Hof van Cassatie: Arrest van 29 Juli 2003 (België). RG P030863F

Date :
29-07-2003
Language :
French Dutch
Size :
1 page
Section :
Case law
Source :
Justel N-20030729-6
Role number :
P030863F

Summary :

Het arrest is dubbelzinnig, wanneer het de dader van een poging tot moord veroordeelt en in het midden laat of deze alles heeft gedaan wat hij kon om het kwaad dat hij wilde toebrengen te verwezenlijken of zo hij, door zijn wil, ertoe heeft bijgedragen de tenuitvoerlegging van de moord te verijdelen.

Arrêt :

Add the document to a folder () to start annotating it.
Nr. P.03.0863.F.-
K. M., beklaagde, gedetineerd,
Mr.
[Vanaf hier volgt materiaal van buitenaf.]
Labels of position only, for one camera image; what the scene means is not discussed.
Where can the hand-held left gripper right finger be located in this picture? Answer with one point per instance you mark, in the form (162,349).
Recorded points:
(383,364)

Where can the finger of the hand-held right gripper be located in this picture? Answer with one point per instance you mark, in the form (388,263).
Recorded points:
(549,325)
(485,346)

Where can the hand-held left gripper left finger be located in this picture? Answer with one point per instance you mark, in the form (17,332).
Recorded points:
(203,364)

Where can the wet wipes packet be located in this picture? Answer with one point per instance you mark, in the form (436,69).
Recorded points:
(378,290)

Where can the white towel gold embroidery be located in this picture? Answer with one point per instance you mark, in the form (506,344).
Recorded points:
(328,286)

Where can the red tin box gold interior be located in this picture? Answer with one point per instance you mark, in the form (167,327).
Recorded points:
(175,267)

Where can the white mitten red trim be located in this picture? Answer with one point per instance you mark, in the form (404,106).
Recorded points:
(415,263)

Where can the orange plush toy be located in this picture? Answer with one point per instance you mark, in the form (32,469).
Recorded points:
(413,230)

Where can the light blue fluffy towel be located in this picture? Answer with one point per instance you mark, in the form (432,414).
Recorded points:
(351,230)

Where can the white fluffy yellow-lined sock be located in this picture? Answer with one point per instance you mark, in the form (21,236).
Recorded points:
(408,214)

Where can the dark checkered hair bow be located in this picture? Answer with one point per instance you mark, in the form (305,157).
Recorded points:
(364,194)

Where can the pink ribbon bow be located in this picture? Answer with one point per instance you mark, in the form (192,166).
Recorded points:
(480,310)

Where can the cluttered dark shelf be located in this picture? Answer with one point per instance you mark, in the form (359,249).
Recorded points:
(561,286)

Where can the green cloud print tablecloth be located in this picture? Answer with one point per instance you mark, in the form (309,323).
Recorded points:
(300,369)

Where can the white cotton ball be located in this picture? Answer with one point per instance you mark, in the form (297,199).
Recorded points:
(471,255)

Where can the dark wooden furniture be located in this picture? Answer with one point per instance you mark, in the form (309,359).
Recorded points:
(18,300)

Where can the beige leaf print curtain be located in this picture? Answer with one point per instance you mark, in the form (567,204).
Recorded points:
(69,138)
Hans Van Bavel, advocaat bij de balie te Brussel,
tegen
D. N., burgerlijke partij.
I. Bestreden beslissing
Het cassatieberoep is gericht tegen een arrest, op 8 mei 2003 gewezen door het Hof van Beroep te Brussel, correctionele kamer.
II. Rechtspleging voor het Hof
Afdelingsvoorzitter Claude Parmentier heeft verslag uitgebracht.
Advocaat generaal met opdracht Dirk Thijs heeft geconcludeerd.
III. Cassatiemiddelen
Eiser voert twee middelen aan in een memorie, waarvan een eensluidend verklaard afschrift aan dit arrest is gehecht.
IV. Beslissing van het Hof
A. In zoverre het cassatieberoep gericht is tegen de beslissing over de strafvordering :
Over het ambtshalve aangevoerde middel : schending van artikel 149 van de Grondwet :
Overwegende dat het arrest eiser veroordeelt wegens poging tot doodslag, na te hebben vermeld dat deze "opzettelijk een brandbaar product over het lichaam van (verweerster) heeft gegoten alvorens haar opzettelijk in brand te steken ; dat uit de hoge hoeveelheid gebruikte brandstof, de voormelde lokalisatie van de brandwonden van de getroffene (met name gelaat, hals, nek, borstkas, rug), de hoge graad en grote omvang van die brandwonden, blijkt dat (eiser) aldus het opzet had te doden" ;
Overwegende evenwel dat het arrest eveneens vermeldt dat "eiser na zijn daad bewust is geworden van de uiterste zwaarwichtigheid van zijn gedrag en de hulpdiensten heeft gebeld" ;
Overwegende dat het arrest aldus niet verduidelijkt of het beslist dat eiser al het mogelijke heeft gedaan om het kwaad dat hij wilde toebrengen te verwezenlijken ofwel of hij vrijwillig ertoe bijgedragen heeft de voltrekking van de moord te verijdelen ;
Dat het arrest, in de eerste interpretatie, wettig is ; dat het, in de tweede interpretatie, artikel 51 van het Strafwetboek schendt, aangezien de vrijwillige stopzetting van een onvoltooide poging de dader kwijtscheldt van schuld aan de misdaad die hij op het oog had en waarvan hij heeft afgezien ;
Dat die dubbelzinnigheid het toezicht van het Hof onmogelijk maakt en een schending van artikel 149 van de Grondwet vormt ;
En overwegende dat de substantiële of op straffe van nietigheid voorgeschreven rechtsvormen in acht zijn genomen en de beslissing overeenkomstig de wet is gewezen ;
OM DIE REDENEN,
HET HOF
Vernietigt het bestreden arrest ;
Beveelt dat van dit arrest melding zal worden gemaakt op de kant van het vernietigde arrest ;
Laat de kosten ten laste van de Staat ;
Verwijst de zaak naar het Hof van Beroep te Bergen.
Aldus geoordeeld door het Hof van Cassatie, vakantiekamer, te Brussel, door eerste voorzitter Pierre Marchal, afdelingsvoorzitter Claude Parmentier, de raadsheren Jean de Codt, Paul Maffei en Eric Stassijns, en in openbare terechtzitting van negenentwintig juli tweeduizend en drie uitgesproken door eerste voorzitter Pierre Marchal, in aanwezigheid van advocaat-generaal Dirk Thijs, met bijstand van griffier Jacqueline Pigeolet.
Vertaling opgemaakt onder toezicht van afdelingsvoorzitter Robert Boes en overgeschreven met assistentie van eerstaanwezend adjunct-griffier Paul Van den Abbeel.